[ACTIVITY]: Please restate every line below exactly, without any pictures.

[RECORDED INFORMATION]:
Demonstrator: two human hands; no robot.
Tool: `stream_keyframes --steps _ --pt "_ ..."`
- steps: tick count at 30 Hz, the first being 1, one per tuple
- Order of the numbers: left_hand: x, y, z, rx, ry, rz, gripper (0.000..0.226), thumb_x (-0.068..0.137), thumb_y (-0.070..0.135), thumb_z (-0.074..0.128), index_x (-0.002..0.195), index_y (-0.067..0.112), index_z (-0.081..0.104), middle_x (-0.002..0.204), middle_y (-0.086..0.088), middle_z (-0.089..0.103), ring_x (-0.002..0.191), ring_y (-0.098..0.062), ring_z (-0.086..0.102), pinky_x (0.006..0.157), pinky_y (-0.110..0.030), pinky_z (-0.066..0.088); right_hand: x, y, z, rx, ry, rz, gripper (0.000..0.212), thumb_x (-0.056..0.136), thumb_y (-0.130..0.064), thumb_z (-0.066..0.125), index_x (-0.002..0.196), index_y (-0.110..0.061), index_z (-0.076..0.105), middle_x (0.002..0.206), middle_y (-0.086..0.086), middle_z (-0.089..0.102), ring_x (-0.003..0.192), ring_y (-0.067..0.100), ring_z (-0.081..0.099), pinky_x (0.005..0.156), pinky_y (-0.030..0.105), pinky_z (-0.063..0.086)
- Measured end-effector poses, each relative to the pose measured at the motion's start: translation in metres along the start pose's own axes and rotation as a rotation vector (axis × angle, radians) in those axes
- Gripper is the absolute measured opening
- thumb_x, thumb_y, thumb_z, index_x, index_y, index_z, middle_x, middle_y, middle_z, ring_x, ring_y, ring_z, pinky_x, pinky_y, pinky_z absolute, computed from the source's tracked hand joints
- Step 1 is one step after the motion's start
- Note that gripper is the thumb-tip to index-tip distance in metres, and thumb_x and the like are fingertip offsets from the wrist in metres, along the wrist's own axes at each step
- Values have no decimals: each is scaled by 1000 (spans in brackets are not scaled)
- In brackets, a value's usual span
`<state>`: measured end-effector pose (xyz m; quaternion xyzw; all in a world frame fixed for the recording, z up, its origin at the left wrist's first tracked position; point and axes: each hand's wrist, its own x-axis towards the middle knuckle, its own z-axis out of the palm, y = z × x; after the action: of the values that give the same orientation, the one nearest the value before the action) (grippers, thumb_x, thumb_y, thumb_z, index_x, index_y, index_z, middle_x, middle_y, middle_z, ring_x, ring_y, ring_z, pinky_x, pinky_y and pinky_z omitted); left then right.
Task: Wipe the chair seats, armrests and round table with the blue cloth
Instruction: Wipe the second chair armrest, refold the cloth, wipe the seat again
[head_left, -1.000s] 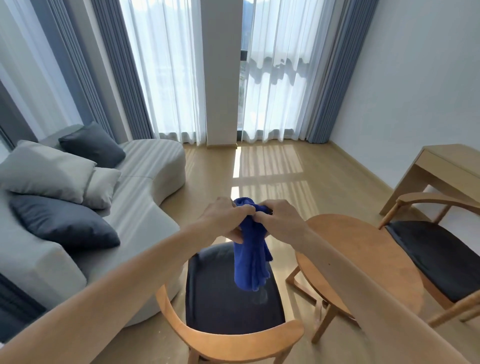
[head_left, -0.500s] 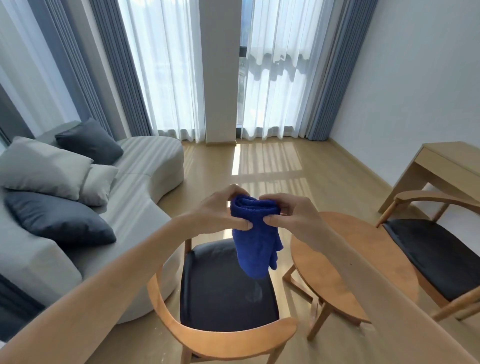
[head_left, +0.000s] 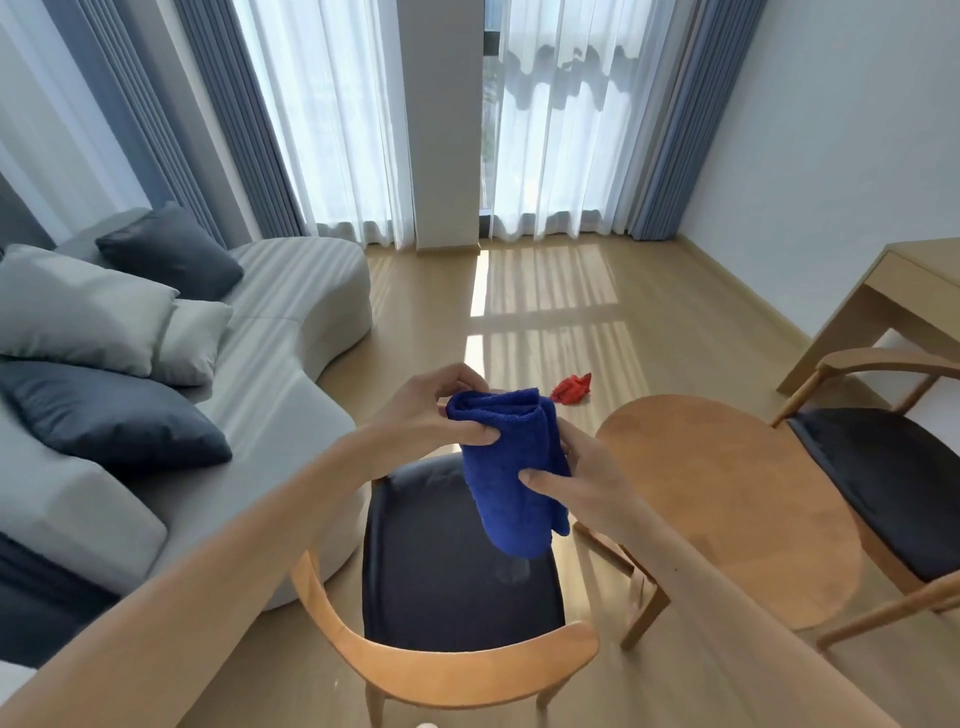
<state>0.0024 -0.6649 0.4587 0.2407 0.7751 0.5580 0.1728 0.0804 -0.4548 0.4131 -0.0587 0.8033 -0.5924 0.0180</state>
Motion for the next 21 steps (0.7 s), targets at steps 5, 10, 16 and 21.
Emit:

[TASK ANSWER]:
Demonstrator: two human hands; no robot.
Tool: `stream_keyframes --steps _ --pt "_ ..."`
- steps: tick count at 30 Hz, the first being 1, one per tuple
- Order of the numbers: left_hand: x, y, z, rx, ry, rz, gripper (0.000..0.226), thumb_x (-0.068..0.137), thumb_y (-0.070..0.135), thumb_z (-0.074..0.128), index_x (-0.002..0.195), index_y (-0.067..0.112), index_z (-0.081..0.104), middle_x (-0.002..0.204), middle_y (-0.086..0.088), middle_z (-0.089..0.103), ring_x (-0.002..0.191), ring_y (-0.098..0.062), ring_z (-0.086..0.102), pinky_x (0.006..0.157), pinky_y (-0.110..0.030), pinky_z (-0.066..0.088); right_hand: x, y, z, rx, ry, rz, gripper (0.000..0.212), thumb_x (-0.056..0.136), thumb_y (-0.130..0.064), thumb_z (-0.066..0.125), index_x (-0.002..0.196), index_y (-0.110..0.061), index_z (-0.076..0.105), middle_x (0.002..0.206), middle_y (-0.086..0.086), middle_z (-0.089..0.102), ring_x (-0.003..0.192), ring_y (-0.067..0.100), ring_z (-0.081..0.099), pinky_x (0.005..0.156), pinky_y (-0.030..0.105), pinky_z (-0.063..0.086)
- Measured end-effector poses, each relative to the pose measured at the motion's start: translation in metres along the start pose's own axes and rotation as a rotation vector (axis × angle, radians) in those axes
- Gripper is the absolute measured opening
- thumb_x, thumb_y, thumb_z, index_x, index_y, index_z, middle_x, middle_y, middle_z, ring_x, ring_y, ring_z, pinky_x, pinky_y, pinky_z absolute, computed from the source's tracked hand joints
- Step 1 is one step after the motion's start
- Note that gripper is the thumb-tip to index-tip distance in metres, and thumb_x and the like are fingertip offsets from the wrist in metres, along the wrist's own axes at each step
- Values have no decimals: each is scaled by 1000 (spans in brackets are not scaled)
- In brackets, a value's usual span
`<state>`: measured end-effector pose (xyz m; quaternion xyzw; all in a world frame fixed for the recording, z up, its origin at the left wrist's first tracked position; point and axes: each hand's wrist, its own x-axis towards the middle knuckle, its own z-axis out of the palm, y = z × x; after the action: of the values that give the same orientation, the one nearest the value before the action) (grippers, thumb_x, thumb_y, thumb_z, index_x, index_y, index_z, middle_x, middle_y, middle_z, ring_x, ring_y, ring_z, pinky_x, pinky_y and pinky_z omitted); left then right.
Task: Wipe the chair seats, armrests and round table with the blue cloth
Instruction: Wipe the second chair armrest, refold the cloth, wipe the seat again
[head_left, -1.000s] 
[head_left, -0.500s] 
[head_left, +0.000s] 
<state>0.0024 -0.6649 0.4587 0.2407 0.7751 0.5580 0.1728 0.0804 -0.4548 0.4131 -0.0587 0.8033 -0.5924 0.0180</state>
Motion for the next 21 steps (0.7 s), targets at steps 5, 10, 16 and 21.
Emit:

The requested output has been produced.